Exercise requirements ▸
With the pictures left out, print exactly the lines below that run from the one containing "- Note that" through the one containing "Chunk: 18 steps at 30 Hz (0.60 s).".

Information shown ▸
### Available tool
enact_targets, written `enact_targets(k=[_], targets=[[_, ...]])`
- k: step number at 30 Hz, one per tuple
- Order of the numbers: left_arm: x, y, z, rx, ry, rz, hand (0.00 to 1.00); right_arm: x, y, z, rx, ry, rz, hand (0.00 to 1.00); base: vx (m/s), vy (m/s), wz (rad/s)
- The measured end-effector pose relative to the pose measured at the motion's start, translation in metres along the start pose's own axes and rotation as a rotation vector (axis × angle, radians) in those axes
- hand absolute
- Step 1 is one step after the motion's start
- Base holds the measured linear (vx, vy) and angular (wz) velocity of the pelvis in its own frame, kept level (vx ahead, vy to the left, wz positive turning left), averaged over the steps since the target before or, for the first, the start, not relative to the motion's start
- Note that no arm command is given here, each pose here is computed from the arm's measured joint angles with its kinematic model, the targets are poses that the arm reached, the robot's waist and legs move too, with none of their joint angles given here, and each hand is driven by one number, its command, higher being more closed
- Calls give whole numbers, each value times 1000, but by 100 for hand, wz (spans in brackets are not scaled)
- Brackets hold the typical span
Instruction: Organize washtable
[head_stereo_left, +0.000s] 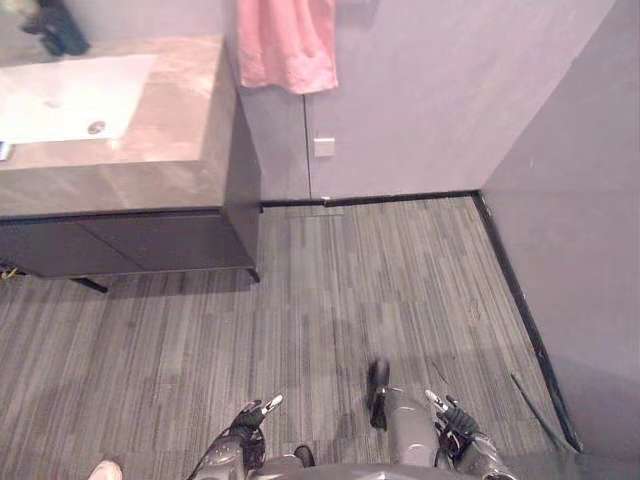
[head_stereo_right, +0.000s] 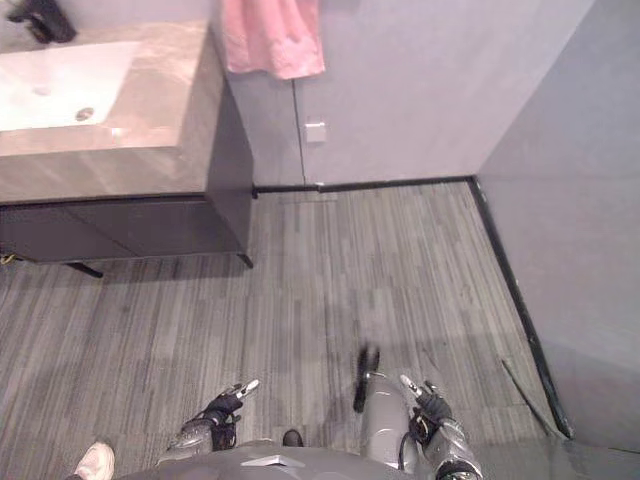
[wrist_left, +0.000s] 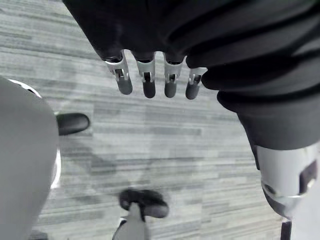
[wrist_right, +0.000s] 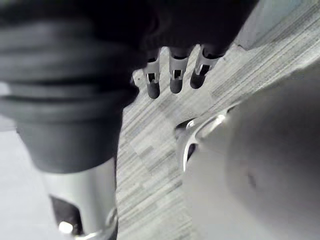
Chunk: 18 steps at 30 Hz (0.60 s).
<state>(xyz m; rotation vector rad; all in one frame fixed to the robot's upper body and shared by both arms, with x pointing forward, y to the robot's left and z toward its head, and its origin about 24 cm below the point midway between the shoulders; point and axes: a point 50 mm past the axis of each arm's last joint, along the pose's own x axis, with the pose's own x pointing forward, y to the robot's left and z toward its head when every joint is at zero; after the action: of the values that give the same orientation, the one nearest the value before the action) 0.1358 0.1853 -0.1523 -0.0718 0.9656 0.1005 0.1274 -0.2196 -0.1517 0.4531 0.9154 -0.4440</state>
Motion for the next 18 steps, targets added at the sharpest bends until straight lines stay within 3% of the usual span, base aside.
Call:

Result of this exercise ▸
- Note that no arm command is given here, each pose here is computed from the arm's measured joint angles with its kinematic model, the targets are poses that the arm reached, the robot's waist and legs move too, with none of their joint angles given here, and each hand is driven by one number, its command, higher being more closed
- Calls give whole numbers, each value times 1000, but by 100 for hand, wz (spans in brackets are not scaled)
- Brackets hold the typical span
Instruction: Organize washtable
[head_stereo_left, +0.000s] 
[head_stereo_right, +0.000s] 
[wrist_left, +0.000s] 
[wrist_right, +0.000s] 
Chunk: 18 steps at 30 Hz (0.60 s).

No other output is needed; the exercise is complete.